One of the biggest differences in immune cell types between males and females was the SARS-CoV-2-specific CD4+ cell types. Their presence in higher numbers is linked to mild COVID-19, related to the speedy induction of these cells.
Defects in triggering these cells in specific immunity when challenged by the virus were associated with severe COVID-19 and higher mortality.
Low interferon responses indicate an impaired antiviral T and NK cell response to the viral infection leading to severe COVID-19. The loss of NK and T cells may underlie the underproduction of IFN-γ.
One important point is that these defects are present in the whole population, not at the individual level: while the elderly as a group have lower immune responses, there are certainly aged individuals who have effective immune reaction.”

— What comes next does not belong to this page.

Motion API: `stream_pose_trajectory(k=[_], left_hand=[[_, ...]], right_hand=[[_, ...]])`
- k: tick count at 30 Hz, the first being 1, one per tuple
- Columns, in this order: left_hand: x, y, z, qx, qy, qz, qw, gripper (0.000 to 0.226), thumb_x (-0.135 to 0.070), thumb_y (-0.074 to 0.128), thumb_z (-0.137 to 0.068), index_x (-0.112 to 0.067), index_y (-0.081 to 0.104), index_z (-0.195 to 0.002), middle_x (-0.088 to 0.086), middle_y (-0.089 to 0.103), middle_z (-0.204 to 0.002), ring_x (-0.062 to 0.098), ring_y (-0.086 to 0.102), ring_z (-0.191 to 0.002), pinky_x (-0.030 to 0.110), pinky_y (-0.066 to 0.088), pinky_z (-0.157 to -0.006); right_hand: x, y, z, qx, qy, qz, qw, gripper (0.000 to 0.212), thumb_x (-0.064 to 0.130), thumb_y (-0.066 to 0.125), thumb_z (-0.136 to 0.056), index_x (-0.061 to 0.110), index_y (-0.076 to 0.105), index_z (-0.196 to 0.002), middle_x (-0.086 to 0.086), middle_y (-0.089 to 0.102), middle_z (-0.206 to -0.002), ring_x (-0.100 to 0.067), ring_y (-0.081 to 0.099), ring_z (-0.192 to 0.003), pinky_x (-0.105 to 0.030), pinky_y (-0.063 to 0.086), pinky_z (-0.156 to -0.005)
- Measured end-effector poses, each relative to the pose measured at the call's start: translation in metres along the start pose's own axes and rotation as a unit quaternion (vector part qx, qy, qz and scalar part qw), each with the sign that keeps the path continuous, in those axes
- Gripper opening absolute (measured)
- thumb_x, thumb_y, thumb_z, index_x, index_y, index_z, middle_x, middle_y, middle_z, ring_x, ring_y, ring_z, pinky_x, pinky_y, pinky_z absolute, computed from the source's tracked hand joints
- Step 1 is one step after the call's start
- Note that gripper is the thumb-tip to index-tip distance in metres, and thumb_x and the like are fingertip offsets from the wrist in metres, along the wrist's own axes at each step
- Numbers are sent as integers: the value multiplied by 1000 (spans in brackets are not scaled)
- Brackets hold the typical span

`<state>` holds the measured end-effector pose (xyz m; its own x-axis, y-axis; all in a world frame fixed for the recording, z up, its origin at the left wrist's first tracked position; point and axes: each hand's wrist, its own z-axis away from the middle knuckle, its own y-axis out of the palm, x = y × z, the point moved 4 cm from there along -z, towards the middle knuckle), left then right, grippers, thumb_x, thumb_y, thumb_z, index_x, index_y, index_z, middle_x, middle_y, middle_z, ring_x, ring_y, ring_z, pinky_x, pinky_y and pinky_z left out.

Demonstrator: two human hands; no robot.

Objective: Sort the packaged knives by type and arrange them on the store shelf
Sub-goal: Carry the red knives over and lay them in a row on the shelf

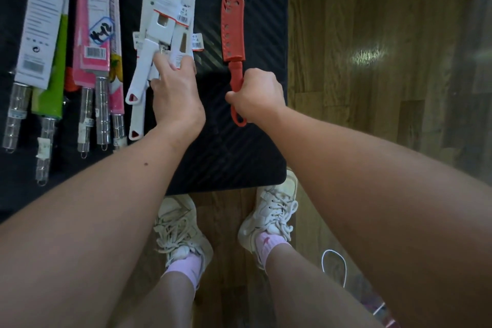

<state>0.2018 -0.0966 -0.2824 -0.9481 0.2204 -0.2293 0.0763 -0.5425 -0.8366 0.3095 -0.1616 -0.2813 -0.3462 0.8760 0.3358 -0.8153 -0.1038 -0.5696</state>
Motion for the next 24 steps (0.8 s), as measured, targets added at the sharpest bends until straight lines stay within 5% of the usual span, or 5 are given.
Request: stream_pose_trajectory(k=[5, 12, 24], left_hand=[[-2, -7, 7, -8, -14, 76, 997, 39, 14, 53, -80, -9, 52, -111, 14, 35, -125, 21, 43, -89, 34, 50, -84], [-19, -49, 28, -10, 7, 124, 992, 29, 14, 52, -82, -4, 59, -104, 11, 33, -127, 24, 45, -113, 18, 37, -81], [-85, -263, 102, -141, 145, 179, 963, 27, 6, 53, -87, -3, 61, -111, 14, 40, -124, 15, 43, -108, 3, 24, -86]], right_hand=[[1, -7, 7, 7, 4, 14, 1000, 15, 27, 62, -88, 15, 53, -88, -5, 62, -90, -26, 67, -85, -34, 55, -77], [14, -46, 47, 5, 3, 5, 1000, 16, 26, 61, -87, 12, 61, -95, -8, 66, -96, -28, 67, -86, -37, 57, -79], [106, -187, 188, -55, -45, -47, 996, 21, 24, 62, -88, 10, 61, -103, -11, 66, -103, -28, 67, -92, -40, 57, -83]])
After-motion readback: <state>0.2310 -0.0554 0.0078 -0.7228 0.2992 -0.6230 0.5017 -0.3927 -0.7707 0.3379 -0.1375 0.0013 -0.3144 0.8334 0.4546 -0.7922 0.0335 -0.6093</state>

Nonetheless, these findings help explain why these groups are at increased risk of severe COVID-19. Further research should probe the importance of these mediators in the antiviral response, helping to shape preventive and therapeutic measures.
bioRxiv publishes preliminary scientific reports that are not peer-reviewed and, therefore, should not be regarded as conclusive, guide clinical practice/health-related behavior, or treated as established information.